→ **EXERCISE BRIEF**:
Look below for the line containing "for the yellow". Output it and each remaining line of the entries exactly, and nothing else.

-- GIVEN ENTRIES follows --

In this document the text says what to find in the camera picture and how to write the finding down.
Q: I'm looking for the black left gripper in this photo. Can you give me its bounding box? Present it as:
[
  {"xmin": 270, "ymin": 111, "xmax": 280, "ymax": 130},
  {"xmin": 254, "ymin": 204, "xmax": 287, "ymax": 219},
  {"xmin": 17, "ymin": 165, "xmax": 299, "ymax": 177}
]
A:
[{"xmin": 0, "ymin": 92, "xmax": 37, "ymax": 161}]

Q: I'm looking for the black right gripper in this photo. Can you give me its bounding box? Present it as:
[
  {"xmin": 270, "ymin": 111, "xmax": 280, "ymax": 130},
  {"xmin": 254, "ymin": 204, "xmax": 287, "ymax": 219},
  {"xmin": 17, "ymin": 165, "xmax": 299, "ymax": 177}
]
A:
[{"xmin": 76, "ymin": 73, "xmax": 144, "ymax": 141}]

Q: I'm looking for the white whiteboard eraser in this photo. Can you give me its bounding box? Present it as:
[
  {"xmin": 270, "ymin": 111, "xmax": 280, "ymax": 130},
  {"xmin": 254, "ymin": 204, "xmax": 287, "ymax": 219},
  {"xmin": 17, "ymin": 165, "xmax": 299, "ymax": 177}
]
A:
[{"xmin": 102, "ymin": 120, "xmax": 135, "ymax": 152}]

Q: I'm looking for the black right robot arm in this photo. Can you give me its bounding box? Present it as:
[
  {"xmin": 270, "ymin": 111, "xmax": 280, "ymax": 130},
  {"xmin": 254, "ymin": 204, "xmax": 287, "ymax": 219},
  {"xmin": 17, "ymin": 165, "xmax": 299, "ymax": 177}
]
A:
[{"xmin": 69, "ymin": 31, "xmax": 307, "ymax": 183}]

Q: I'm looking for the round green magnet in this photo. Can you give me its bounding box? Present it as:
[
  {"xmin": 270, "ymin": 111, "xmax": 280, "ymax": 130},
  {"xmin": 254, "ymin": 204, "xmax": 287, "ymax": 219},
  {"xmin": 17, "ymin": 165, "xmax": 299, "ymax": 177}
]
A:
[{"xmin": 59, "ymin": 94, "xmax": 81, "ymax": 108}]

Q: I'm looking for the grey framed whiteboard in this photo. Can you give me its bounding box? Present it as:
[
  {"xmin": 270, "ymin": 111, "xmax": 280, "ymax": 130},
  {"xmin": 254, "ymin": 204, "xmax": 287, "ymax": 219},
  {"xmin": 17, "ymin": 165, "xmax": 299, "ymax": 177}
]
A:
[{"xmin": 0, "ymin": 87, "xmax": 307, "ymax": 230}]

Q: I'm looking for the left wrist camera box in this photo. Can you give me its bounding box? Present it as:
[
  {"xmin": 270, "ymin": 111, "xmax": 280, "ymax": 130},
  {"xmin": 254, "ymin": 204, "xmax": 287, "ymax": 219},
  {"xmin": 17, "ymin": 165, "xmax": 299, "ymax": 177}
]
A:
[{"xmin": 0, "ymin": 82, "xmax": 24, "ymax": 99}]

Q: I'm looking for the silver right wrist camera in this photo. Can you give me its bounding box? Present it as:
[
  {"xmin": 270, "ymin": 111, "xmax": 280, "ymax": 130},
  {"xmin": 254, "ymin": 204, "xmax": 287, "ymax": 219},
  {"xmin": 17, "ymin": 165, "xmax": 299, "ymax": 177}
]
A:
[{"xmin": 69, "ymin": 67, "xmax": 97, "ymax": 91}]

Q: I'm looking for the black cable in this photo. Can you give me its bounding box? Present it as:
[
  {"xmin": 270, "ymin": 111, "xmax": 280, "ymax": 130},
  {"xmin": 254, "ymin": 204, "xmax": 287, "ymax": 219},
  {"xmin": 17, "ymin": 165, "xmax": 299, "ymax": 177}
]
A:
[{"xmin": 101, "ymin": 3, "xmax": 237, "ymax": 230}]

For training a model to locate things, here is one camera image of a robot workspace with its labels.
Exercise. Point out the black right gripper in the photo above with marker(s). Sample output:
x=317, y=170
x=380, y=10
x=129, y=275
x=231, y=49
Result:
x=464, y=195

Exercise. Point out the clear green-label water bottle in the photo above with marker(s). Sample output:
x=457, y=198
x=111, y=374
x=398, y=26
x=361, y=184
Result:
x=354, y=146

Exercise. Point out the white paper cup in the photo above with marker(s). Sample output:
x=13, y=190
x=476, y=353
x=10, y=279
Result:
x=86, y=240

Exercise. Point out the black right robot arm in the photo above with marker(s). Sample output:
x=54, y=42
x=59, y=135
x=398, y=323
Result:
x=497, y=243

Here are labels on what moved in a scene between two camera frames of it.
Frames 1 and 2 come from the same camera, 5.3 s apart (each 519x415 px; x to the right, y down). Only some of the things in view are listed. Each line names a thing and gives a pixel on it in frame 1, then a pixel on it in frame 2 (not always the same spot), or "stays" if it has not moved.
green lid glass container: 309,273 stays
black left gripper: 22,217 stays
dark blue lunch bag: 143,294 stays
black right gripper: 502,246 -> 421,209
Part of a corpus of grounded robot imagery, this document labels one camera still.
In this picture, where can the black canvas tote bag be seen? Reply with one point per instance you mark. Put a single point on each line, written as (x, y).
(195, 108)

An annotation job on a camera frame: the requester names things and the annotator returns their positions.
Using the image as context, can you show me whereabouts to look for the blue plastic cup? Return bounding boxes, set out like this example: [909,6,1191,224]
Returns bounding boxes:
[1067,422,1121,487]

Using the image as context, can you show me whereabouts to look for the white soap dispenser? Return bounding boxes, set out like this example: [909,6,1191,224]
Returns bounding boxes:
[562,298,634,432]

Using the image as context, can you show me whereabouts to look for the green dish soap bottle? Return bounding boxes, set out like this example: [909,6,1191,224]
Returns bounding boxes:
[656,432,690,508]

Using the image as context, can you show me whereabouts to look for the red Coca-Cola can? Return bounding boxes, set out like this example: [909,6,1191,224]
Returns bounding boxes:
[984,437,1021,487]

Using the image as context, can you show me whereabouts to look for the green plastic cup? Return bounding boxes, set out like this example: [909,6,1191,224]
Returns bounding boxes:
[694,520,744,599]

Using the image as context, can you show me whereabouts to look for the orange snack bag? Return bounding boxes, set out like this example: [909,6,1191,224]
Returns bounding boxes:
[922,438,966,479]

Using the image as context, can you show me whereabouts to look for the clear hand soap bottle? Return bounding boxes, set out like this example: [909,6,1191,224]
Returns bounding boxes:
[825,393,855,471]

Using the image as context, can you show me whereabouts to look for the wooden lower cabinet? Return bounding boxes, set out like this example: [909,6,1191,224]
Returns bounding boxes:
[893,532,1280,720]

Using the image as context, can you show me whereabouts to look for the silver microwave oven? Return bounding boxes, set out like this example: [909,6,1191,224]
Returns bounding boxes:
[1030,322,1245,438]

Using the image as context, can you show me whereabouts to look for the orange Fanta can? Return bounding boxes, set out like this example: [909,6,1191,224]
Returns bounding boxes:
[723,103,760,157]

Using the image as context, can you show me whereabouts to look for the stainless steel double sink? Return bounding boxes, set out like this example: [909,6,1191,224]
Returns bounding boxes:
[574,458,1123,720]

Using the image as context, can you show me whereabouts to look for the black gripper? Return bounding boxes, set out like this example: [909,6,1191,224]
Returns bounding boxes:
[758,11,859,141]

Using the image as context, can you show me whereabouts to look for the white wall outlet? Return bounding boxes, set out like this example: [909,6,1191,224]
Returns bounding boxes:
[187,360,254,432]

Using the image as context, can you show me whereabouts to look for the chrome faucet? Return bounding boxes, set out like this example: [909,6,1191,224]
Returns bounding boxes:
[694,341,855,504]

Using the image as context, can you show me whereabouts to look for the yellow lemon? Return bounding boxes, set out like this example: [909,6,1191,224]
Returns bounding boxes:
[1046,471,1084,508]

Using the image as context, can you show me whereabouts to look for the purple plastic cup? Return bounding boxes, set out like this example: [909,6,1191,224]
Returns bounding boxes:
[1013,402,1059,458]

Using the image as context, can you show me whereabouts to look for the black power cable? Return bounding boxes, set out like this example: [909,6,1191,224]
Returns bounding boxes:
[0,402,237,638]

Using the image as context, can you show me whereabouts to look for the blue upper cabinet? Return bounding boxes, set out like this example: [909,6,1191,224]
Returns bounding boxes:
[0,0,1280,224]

-- GIVEN ENTRIES concluded --

→ **RESPONSE TO THIS TASK**:
Using the image as context, can you show me whereabouts to look for the yellow lemon? Return bounding boxes, set out like this example: [909,6,1191,224]
Returns bounding boxes:
[1046,471,1084,508]

Using the image as context, can you show me whereabouts to look for the purple plastic cup? Return bounding boxes, set out like this example: [909,6,1191,224]
Returns bounding boxes:
[1013,402,1059,458]

Using the image as context, can you show me whereabouts to look for the black power cable? Return bounding boxes, set out like this example: [909,6,1191,224]
Returns bounding boxes:
[0,402,237,638]

Using the image as context, can you show me whereabouts to look for the blue upper cabinet? Return bounding boxes, set out like this example: [909,6,1191,224]
Returns bounding boxes:
[0,0,1280,224]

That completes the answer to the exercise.